四国アイランドリーグplusは香川オリーブガイナーズの優勝で前期を終えた。香川の原田宥希は今季から救援に転向し、リーグトップの13セーブをあげて優勝に貢献した。昨秋、NPBドラフトの指名から漏れ、一時は野球を辞めることも考えたが「もう1年」と奮起し、現役を続行。「目標は又吉克樹(中日)」というサイドハンダーに話を聞いた。

 

 連投に耐える体力もついた

 昨季まで先発を任され、今季から救援に回りましたが、最初は戸惑いもあって悩みながらやっている状態でした。
 一番の戸惑いは連投というものに慣れていなかったので、疲れを抜くためにどうすればいいかということでした。これに関してはトレーナーと相談して、アイシングをしない、マッサージをしないという、先発時代とは正反対の取り組みをすることで解決しました。また川崎憲次郎コーチ、天野浩一コーチにもいろいろとアドバイスをいただきましたね。

 

 川崎コーチからはブルペンで肩をつくっているときに、つくる方法やタイミングを教えてもらい、天野コーチからはトレーニングの方法についてアドバイスをもらいました。自分では気付いてなかったのですが、下半身を使えてないということで、そこを意識して鍛えました。

 

 そうした周囲の人の助けもあって、前期終盤は毎試合でも投げられるくらい、本物の抑え投手になれたと感じています。

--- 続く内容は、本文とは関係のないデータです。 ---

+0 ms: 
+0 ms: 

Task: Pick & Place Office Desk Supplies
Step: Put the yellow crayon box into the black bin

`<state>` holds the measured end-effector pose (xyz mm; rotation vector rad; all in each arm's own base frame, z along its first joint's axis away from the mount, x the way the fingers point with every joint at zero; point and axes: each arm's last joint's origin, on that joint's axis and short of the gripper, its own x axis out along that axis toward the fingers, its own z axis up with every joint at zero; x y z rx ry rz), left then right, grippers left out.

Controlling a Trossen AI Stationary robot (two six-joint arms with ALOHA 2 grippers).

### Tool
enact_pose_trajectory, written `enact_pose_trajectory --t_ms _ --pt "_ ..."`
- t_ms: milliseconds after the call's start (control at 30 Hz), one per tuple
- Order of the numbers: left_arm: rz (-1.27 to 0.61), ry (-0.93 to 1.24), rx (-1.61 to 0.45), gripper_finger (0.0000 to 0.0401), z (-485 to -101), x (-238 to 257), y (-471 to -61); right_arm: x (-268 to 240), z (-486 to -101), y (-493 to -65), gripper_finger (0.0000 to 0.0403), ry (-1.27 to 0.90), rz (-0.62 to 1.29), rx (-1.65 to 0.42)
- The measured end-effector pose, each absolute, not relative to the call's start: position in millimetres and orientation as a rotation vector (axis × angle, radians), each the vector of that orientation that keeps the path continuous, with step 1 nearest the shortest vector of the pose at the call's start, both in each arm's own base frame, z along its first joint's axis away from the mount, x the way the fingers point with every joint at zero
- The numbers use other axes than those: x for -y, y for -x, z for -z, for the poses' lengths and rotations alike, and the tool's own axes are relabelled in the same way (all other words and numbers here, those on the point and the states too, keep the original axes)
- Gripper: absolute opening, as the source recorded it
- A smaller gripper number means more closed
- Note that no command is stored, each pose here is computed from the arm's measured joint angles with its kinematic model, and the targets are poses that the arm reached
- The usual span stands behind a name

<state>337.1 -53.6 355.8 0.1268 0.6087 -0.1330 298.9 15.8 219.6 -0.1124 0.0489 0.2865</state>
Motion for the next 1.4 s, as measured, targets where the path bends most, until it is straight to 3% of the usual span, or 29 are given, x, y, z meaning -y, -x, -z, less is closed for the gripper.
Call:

高知とのマッチレースのような展開の中、こちらも負けられない試合、連勝を止められないという緊張感の中で毎戦、スタンバイしていたのはしびれる体験でしたね。

 

 高校を卒業し、社会人クラブチームを経て、よりレベルの高い野球をしたくて四国アイランドリーグplusに進みました。目標は常にNPB入りですが、昨年の秋、ドラフトで指名されなかったことでもう現役を引退するつもりでした。でも周囲や監督とも話をして現役を続けることになったのですが、抑え転向を西田真二監督から言われたときには、最初は「エッ?」と思いましたが、「先発でも抑えでもどっちでもやれることを見せてアピールしよう」とすぐに切り替えました。今回、こうして13セーブをあげるなど活躍できたので、連投のきくスタミナがあるところも見せられたんじゃないかなと思っています。

 

 香川に入った当初は、やはりまだ体力面で周囲についていけない部分もありました。4月、5月はいいのですが、後期の8月の暑い時期になると明らかにバテていたんですね。バテない体をつくることを当時から意識していて、2年目、3年目とスタミナ面は解決できていると思います。でもまだまだ十分ではなく、体重を85キロまで増やすことが目標です。

 

 西田監督からは「"抑えて当たり前"、そう思ってマウンドに行け」と常に言われています。打てるものなら打ってみろ、というか打たれるはずがない、それくらいの気持ちで常に上がるようにしています。

 

 今年で4年目ですが、香川の先輩たち、そして後輩からも刺激を受けています。秀伍さんは5月に打球を受けて顔面を骨折したのに「痛い」とも言わずに試合に出ています。そういう姿を見たらこっちも「しんどい、疲れた」なんて言えるわけがありません。また又吉(亮文)、畝(章真)という新人もいいピッチングをしていて、彼らには負けたくないし、「原田さん、すごいな」と思われたい部分もあります。昨季、ピッチャーキャプテンをやらせてもらい、プレッシャーもありましたが周囲を見られるようになり成長もしました。後期もどこで投げるのかはまだ決まってませんが、どこを任されても「抑えて当たり前」の気持ちでマウンドに上がりたいと思います。

 

 後期も優勝、そしてチャンピオンシップを勝ち、その先にある独立リーグ日本一も獲って、香川とアイランドリーグをアピールするのと、自分の夢をつかみたいですね。応援、よろしくお願いいたします。

 

<原田宥希(はらだ・ゆうき)プロフィール>
1994年10月29日、大阪府出身。小学校時代、ソフトボールから始めて、のちに野球へ転向。中学時代はヤングリーグ堺イーグルスに所属し、高校は大阪体育大学浪商高へ進学した。2番手投手として3年夏の大阪府大会で力投したが、ベスト4で敗退。卒業後、クラブチームの滋賀・高島ベースボールクラブへ進み、2014年秋、四国アイランドリーグplusのトライアウトに合格し、香川に入団した。1年目の15年後期シーズンから先発ローテーションを任され3勝。2年目も3勝、3年目の17年、キャリアハイの8勝をマークし、同時に110奪三振でタイトルも獲得した。18年は救援に転向し26試合に登板、1勝1敗13Sの成績で香川の優勝に貢献した。右投右打。身長180センチ、体重80キロ。